» Data segment
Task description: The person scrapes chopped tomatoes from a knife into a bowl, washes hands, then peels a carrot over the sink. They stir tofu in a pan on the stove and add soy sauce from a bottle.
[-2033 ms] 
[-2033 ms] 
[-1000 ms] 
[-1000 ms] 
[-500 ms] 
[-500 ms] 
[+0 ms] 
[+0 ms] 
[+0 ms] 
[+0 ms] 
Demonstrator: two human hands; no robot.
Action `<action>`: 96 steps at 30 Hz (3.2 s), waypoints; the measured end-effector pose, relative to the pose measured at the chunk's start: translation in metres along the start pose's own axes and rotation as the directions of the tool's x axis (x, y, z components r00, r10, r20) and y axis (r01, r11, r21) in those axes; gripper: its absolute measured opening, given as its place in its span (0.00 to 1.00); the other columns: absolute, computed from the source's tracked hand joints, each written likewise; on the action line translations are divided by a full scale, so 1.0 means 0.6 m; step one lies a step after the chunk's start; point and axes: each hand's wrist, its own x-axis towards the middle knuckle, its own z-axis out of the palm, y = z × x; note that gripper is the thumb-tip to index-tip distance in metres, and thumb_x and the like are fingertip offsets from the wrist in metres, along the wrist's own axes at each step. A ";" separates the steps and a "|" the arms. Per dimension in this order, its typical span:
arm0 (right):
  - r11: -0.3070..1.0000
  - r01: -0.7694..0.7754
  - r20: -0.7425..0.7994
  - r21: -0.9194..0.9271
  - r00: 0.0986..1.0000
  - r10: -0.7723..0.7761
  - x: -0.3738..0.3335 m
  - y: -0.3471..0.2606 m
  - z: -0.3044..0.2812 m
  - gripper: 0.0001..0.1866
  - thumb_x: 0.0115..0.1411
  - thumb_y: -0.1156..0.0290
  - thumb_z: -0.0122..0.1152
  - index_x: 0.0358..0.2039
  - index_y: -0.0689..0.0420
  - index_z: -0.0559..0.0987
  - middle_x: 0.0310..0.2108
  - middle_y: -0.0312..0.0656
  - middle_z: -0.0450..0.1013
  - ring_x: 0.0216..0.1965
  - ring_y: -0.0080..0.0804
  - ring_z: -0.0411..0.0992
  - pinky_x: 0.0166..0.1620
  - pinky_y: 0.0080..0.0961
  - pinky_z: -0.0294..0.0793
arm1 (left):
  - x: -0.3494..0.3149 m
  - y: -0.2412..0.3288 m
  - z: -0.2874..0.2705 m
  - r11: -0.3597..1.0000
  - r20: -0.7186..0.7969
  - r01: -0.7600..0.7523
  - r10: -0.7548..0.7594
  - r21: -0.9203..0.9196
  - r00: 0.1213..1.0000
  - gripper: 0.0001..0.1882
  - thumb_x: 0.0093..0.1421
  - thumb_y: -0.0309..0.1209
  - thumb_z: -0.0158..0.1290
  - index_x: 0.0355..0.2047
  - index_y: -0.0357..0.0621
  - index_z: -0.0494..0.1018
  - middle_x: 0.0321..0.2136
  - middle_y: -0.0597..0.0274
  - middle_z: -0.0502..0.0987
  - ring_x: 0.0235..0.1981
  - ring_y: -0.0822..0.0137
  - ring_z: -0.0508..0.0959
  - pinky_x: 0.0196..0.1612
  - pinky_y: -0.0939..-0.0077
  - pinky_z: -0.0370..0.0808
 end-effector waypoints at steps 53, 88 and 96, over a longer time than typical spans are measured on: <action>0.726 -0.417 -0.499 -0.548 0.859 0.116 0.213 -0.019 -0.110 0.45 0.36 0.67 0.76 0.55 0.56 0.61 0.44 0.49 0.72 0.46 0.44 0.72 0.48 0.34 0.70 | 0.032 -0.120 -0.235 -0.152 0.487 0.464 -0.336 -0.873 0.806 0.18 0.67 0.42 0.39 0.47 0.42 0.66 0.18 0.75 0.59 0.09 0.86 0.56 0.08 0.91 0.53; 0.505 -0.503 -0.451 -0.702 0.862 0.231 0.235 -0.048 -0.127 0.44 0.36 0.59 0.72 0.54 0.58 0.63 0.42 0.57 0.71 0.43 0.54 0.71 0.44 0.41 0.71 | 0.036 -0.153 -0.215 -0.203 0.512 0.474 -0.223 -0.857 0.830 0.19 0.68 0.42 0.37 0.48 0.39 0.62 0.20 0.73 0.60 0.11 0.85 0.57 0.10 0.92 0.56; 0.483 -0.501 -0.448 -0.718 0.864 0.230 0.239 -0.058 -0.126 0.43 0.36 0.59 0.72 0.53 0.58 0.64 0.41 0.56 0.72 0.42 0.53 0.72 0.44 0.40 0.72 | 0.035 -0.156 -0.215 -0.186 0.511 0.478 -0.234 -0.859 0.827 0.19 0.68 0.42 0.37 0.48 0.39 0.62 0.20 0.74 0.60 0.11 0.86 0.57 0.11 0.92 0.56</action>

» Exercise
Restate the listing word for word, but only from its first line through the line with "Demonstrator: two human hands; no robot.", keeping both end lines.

» Answer below
Task description: The person scrapes chopped tomatoes from a knife into a bowl, washes hands, then peels a carrot over the sink. They stir tofu in a pan on the stove and add soy sauce from a bottle.
[-2033 ms] 
[-2033 ms] 
[-1000 ms] 
[-1000 ms] 
[-500 ms] 
[-500 ms] 
[+0 ms] 
[+0 ms] 
[+0 ms] 
[+0 ms] 
Demonstrator: two human hands; no robot.

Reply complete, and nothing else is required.